YOUR INSTRUCTIONS: Repeat exactly the lines from the start of the material below up to and including the "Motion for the" line.

SUPPLIED DATA:

──────────

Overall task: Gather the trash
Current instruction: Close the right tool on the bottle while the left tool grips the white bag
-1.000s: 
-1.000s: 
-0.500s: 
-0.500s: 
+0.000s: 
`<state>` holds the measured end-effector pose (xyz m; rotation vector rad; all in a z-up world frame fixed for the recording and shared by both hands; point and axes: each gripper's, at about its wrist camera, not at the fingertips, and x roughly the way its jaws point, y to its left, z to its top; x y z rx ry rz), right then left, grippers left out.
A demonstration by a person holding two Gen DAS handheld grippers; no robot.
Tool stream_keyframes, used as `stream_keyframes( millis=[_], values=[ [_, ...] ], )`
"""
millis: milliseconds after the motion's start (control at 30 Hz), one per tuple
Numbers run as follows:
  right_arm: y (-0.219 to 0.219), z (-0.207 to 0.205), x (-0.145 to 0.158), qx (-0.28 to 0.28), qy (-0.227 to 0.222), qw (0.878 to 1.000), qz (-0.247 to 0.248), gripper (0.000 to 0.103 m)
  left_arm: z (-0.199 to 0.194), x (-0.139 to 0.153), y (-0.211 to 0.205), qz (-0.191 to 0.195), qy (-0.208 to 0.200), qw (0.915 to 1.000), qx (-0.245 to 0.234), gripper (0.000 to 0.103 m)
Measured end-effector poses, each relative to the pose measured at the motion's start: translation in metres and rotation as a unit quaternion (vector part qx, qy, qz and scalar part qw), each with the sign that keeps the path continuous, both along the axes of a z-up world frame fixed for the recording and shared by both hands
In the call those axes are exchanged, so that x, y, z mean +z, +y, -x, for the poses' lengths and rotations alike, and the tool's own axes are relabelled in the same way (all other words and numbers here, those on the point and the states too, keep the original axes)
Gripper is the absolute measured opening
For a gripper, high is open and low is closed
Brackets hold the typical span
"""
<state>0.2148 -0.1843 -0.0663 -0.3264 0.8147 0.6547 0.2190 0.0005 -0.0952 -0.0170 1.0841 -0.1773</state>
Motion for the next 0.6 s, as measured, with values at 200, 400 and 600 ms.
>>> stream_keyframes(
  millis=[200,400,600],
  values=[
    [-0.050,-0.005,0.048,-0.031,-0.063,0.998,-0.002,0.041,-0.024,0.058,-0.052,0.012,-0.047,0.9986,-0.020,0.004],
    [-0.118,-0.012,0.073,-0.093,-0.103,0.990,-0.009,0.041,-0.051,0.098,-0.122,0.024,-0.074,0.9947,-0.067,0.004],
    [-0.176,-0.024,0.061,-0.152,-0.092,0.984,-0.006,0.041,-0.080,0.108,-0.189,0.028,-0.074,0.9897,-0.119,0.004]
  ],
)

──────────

COMPLETED EXERCISE:
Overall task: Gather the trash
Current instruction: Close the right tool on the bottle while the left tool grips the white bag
-1.000s: 
-1.000s: 
-0.500s: 
-0.500s: 
+0.000s: 
`<state>` holds the measured end-effector pose (xyz m; rotation vector rad; all in a z-up world frame fixed for the recording and shared by both hands; point and axes: each gripper's, at about its wrist camera, not at the fingertips, and x roughly the way its jaws point, y to its left, z to its top; x y z rx ry rz), right then left, grippers left out.
A demonstration by a person holding two Gen DAS handheld grippers; no robot.
Tool stream_keyframes, used as `stream_keyframes( millis=[_], values=[ [_, ...] ], )`
"""
millis: milliseconds after the motion's start (control at 30 Hz), one per tuple
Numbers run as follows:
  right_arm: y (-0.219 to 0.219), z (-0.207 to 0.205), x (-0.145 to 0.158), qx (-0.28 to 0.28), qy (-0.227 to 0.222), qw (0.878 to 1.000), qz (-0.247 to 0.248), gripper (0.000 to 0.103 m)
  left_arm: z (-0.199 to 0.194), x (-0.139 to 0.153), y (-0.211 to 0.205), qz (-0.191 to 0.195), qy (-0.208 to 0.200), qw (0.915 to 1.000), qx (-0.245 to 0.234), gripper (0.000 to 0.103 m)
Measured end-effector poses, each relative to the pose measured at the motion's start: translation in metres and rotation as a unit quaternion (vector part qx, qy, qz and scalar part qw), each with the sign that keeps the path continuous, both along the axes of a z-up world frame fixed for the recording and shared by both hands
In the call those axes are exchanged, so that x, y, z mean +z, +y, -x, for the poses' lengths and rotations alike, and the tool's own axes are relabelled in the same way (all other words and numbers here, those on the point and the states too, keep the original axes)
Gripper is the absolute measured opening
For a gripper, high is open and low is closed
Brackets hold the typical span
"""
<state>0.2148 -0.1843 -0.0663 -0.3264 0.8147 0.6547 0.2190 0.0005 -0.0952 -0.0170 1.0841 -0.1773</state>
Motion for the next 0.6 s, as measured, with values at 200, 400 and 600 ms.

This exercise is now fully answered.